"""
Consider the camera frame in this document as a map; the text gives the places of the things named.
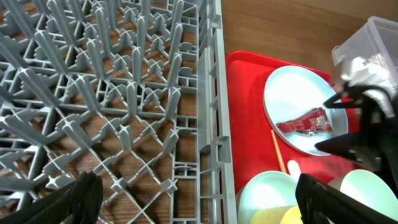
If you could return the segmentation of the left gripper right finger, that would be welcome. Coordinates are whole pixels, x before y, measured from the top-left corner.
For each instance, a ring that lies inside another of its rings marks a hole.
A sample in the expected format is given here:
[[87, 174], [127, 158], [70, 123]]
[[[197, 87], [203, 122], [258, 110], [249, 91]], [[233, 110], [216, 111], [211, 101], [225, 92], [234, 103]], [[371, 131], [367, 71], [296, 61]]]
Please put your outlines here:
[[303, 224], [397, 224], [310, 174], [300, 174], [295, 197]]

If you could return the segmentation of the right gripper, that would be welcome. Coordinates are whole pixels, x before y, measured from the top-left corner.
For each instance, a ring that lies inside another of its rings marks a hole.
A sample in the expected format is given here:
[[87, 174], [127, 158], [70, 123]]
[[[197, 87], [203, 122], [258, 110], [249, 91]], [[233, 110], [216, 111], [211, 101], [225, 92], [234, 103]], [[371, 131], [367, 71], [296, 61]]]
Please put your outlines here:
[[397, 114], [388, 117], [383, 110], [385, 106], [396, 108], [396, 101], [380, 86], [345, 84], [343, 91], [335, 93], [323, 105], [335, 109], [361, 108], [359, 133], [318, 142], [315, 147], [374, 171], [396, 190]]

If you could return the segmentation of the yellow plastic cup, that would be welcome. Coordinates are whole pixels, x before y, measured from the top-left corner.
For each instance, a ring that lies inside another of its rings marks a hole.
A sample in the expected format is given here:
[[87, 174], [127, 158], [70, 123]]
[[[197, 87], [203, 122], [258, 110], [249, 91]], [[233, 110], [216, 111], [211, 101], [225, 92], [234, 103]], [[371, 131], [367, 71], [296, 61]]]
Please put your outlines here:
[[303, 224], [303, 221], [299, 207], [294, 205], [259, 210], [250, 224]]

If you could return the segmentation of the mint green bowl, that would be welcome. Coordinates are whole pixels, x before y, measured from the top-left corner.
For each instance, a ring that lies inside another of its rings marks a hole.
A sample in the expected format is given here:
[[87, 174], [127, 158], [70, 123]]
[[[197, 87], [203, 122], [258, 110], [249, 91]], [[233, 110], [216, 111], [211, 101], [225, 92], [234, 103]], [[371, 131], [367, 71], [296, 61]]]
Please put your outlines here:
[[376, 174], [356, 169], [328, 184], [375, 211], [397, 220], [397, 197]]

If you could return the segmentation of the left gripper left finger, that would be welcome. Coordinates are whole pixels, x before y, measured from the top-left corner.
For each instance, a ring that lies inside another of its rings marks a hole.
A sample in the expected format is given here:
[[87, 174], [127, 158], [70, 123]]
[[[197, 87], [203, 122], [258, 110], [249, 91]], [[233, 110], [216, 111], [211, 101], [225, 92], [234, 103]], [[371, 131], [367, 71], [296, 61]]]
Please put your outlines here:
[[79, 178], [1, 219], [12, 224], [94, 224], [103, 202], [103, 181], [94, 172], [83, 172]]

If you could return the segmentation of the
"""
Task directions - Out of the material above, select every line that holds the string "from".

Response box -
If you could return the segmentation of the left gripper right finger, that would be welcome. Coordinates are whole pixels, x before y, measured from the top-left corner.
If you could return the segmentation of the right gripper, that would be welcome. Coordinates are whole pixels, x before y, measured from the top-left corner.
If you could return the segmentation of the yellow plastic cup, that would be welcome. Coordinates are whole pixels, x before y, measured from the top-left corner.
If you could return the segmentation of the mint green bowl, that would be welcome. Coordinates are whole pixels, x before y, measured from the top-left corner.
If you could return the segmentation of the left gripper left finger, that would be welcome. Coordinates are whole pixels, x before y, measured from the top-left corner.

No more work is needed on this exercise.